Drop In Hospitalizations Puts L.A. In ‘Medium’ COVID Level


As Los Angeles ruminated on additional safety measures, the county’s COVID-19 risk level moved from “high” to “medium” on Thursday.

L.A. County was considered to be in the CDC’s ‘high’ level for weeks, and contemplated returning to its indoor mask policy, but on July 28, L.A. Public Health Director Barbara Ferrer said a downward trend in COVID-19 metrics showed the promise of a return to “medium.”

“We’re hopeful that the recent declines in cases will bring the start of some declines in hospital admissions and then of course, deaths in a few weeks,” Ferrer said in a virtual briefing last week. “Every death does leave a huge gap in the community, of family and friends.

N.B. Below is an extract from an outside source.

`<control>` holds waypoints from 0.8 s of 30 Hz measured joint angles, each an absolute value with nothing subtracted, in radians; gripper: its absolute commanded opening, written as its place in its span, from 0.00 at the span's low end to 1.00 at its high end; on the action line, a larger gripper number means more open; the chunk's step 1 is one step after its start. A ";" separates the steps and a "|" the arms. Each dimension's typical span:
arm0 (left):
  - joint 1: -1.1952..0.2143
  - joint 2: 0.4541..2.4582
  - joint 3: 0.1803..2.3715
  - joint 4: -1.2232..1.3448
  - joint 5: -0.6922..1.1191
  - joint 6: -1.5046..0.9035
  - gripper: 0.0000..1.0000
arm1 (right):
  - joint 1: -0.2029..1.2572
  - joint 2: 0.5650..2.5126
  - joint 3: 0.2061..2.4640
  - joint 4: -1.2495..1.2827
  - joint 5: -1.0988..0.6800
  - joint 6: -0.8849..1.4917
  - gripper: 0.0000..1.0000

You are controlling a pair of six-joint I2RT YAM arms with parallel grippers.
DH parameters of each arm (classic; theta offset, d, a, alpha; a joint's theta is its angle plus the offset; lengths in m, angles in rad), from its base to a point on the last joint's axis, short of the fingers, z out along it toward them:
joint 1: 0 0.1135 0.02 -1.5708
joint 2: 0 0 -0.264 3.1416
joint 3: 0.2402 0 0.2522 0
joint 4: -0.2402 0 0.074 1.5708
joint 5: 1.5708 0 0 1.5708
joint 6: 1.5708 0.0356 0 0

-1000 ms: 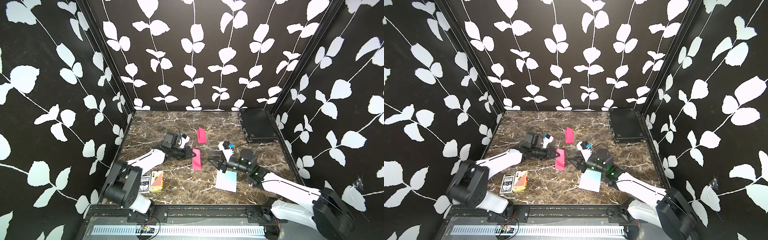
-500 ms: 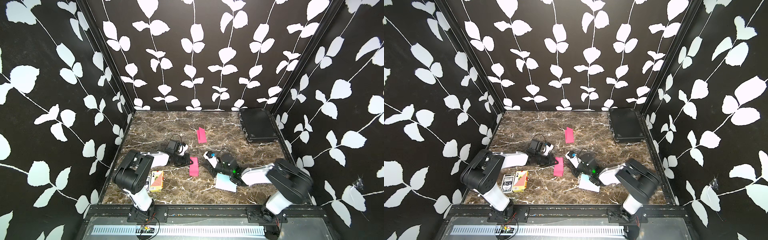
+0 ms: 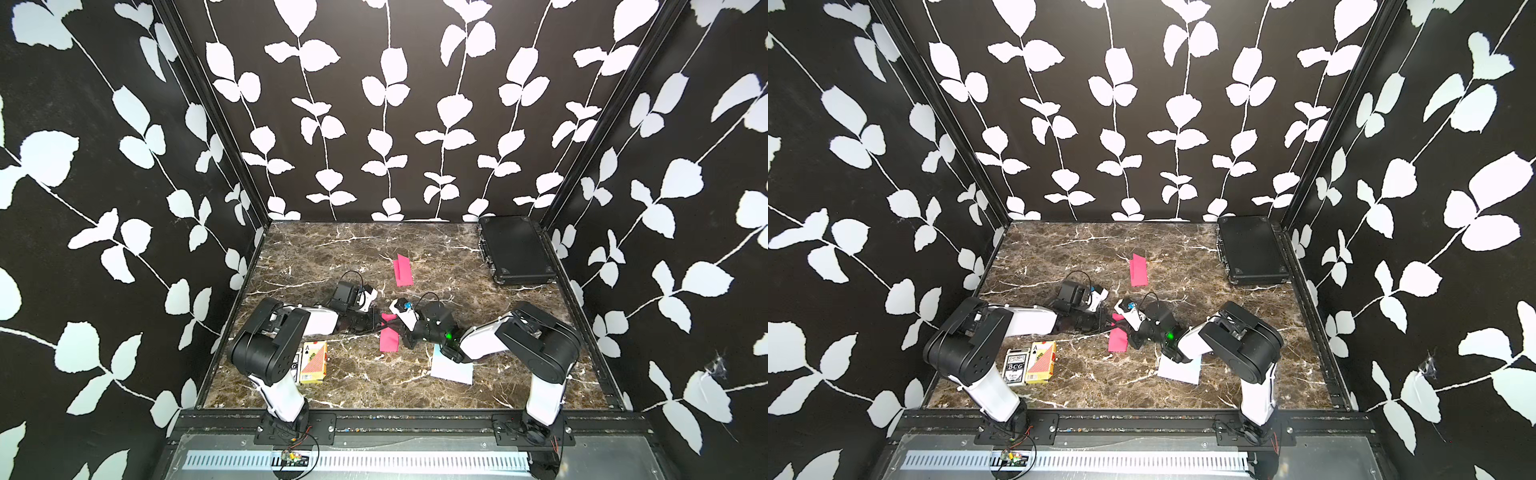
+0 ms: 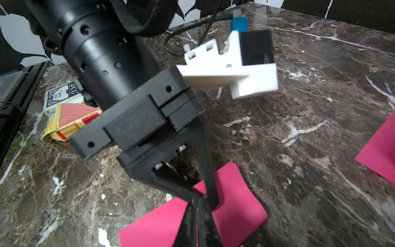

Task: Fold the square paper along the opposite sides
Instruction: Smooth out the paper at the center of the board.

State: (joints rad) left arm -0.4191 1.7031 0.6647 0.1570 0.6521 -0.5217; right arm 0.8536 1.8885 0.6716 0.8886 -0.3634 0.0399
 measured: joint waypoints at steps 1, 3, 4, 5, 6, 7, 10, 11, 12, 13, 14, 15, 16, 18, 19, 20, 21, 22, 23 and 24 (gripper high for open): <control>-0.417 1.703 0.665 0.157 0.653 -0.521 0.00 | 0.856 1.904 0.673 0.892 -0.363 0.040 0.07; -0.414 1.703 0.665 0.158 0.653 -0.521 0.00 | 0.861 1.937 0.673 0.892 -0.359 0.038 0.07; -0.412 1.704 0.665 0.158 0.654 -0.521 0.00 | 0.866 1.957 0.673 0.891 -0.355 0.037 0.07; -0.410 1.705 0.665 0.158 0.655 -0.520 0.00 | 0.870 1.972 0.669 0.901 -0.354 0.037 0.07; -0.406 1.705 0.665 0.158 0.659 -0.519 0.00 | 0.873 1.980 0.665 0.924 -0.352 0.037 0.07; -0.403 1.707 0.665 0.158 0.663 -0.519 0.00 | 0.875 1.981 0.662 0.933 -0.347 0.037 0.06; -0.395 1.711 0.665 0.159 0.675 -0.518 0.00 | 0.883 1.981 0.638 0.966 -0.331 0.037 0.06; -0.391 1.714 0.665 0.159 0.681 -0.518 0.00 | 0.886 1.979 0.630 0.974 -0.325 0.037 0.06; -0.387 1.716 0.665 0.160 0.688 -0.519 0.00 | 0.889 1.976 0.623 0.978 -0.319 0.037 0.05; -0.382 1.721 0.665 0.162 0.698 -0.519 0.00 | 0.893 1.973 0.614 0.984 -0.310 0.036 0.04; -0.377 1.724 0.665 0.165 0.707 -0.521 0.00 | 0.897 1.970 0.606 0.992 -0.301 0.037 0.03; -0.373 1.728 0.664 0.169 0.717 -0.523 0.00 | 0.902 1.968 0.599 0.999 -0.290 0.035 0.03; -0.369 1.731 0.664 0.171 0.725 -0.524 0.00 | 0.908 1.966 0.594 1.005 -0.280 0.034 0.02; -0.363 1.733 0.662 0.175 0.735 -0.527 0.00 | 0.920 1.964 0.588 1.010 -0.257 0.029 0.01; -0.361 1.734 0.662 0.175 0.737 -0.527 0.00 | 0.926 1.962 0.588 1.009 -0.244 0.026 0.01; -0.359 1.734 0.662 0.175 0.739 -0.527 0.00 | 0.932 1.961 0.586 1.008 -0.236 0.022 0.01; -0.357 1.734 0.662 0.175 0.740 -0.528 0.00 | 0.937 1.958 0.584 1.008 -0.227 0.020 0.01; -0.356 1.734 0.662 0.175 0.741 -0.529 0.00 | 0.942 1.956 0.581 1.008 -0.220 0.018 0.01; -0.355 1.735 0.662 0.175 0.743 -0.530 0.00 | 0.945 1.952 0.577 1.007 -0.216 0.016 0.01; -0.354 1.736 0.662 0.175 0.744 -0.530 0.00 | 0.947 1.948 0.573 1.005 -0.213 0.015 0.01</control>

Now L.A. County’s hospitalization has fallen below 10 per 100,000 residents, with a slim 9.9 average, according to its Thursday numbers.

Despite the recent drop in hospitalizations, the COVID-19 infection rate has remained consistently above 12% and on Thursday, the single-day count was 4,345, a slight drop from 4,864 seven days ago.

On Thursday, the CDC also announced that it was dropping its recommendation to quarantine for individuals who come in close contact with someone who tested positive for COVID-19.

It is estimated that 95% of U.S. residents have some level of immunity, whether it be from prior infection or vaccination.

With that immunity in mind, the CDC decided the risk of coming in contact with an infected person is not as high as it was in the start of the pandemic.

“The current conditions of this pandemic are very different from those of the last two years,” said the CDC’s Greta Massetti. “High levels of population immunity due to vaccination and previous infection and the many available tools to protect the general population, and protect people at higher risk, allow us to focus on protecting people from serious illness from Covid-19.”